### The task
Nothing in the data may change. Copy all of it exactly.

### Data shown

↓↓↓

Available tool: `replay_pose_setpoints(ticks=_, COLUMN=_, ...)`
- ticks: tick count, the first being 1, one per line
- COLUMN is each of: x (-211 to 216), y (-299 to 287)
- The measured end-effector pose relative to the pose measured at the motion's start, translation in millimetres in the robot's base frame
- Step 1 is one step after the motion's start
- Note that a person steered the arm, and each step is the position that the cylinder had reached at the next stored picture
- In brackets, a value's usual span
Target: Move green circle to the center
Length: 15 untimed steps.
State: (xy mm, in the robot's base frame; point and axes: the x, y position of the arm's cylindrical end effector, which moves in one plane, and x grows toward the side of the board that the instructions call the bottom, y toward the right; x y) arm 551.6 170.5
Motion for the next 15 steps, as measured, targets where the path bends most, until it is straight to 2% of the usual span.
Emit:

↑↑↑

### Written response
Available tool: `replay_pose_setpoints(ticks=_, COLUMN=_, ...)`
- ticks: tick count, the first being 1, one per line
- COLUMN is each of: x (-211 to 216), y (-299 to 287)
- The measured end-effector pose relative to the pose measured at the motion's start, translation in millimetres in the robot's base frame
- Step 1 is one step after the motion's start
- Note that a person steered the arm, and each step is the position that the cylinder had reached at the next stored picture
- In brackets, a value's usual span
Target: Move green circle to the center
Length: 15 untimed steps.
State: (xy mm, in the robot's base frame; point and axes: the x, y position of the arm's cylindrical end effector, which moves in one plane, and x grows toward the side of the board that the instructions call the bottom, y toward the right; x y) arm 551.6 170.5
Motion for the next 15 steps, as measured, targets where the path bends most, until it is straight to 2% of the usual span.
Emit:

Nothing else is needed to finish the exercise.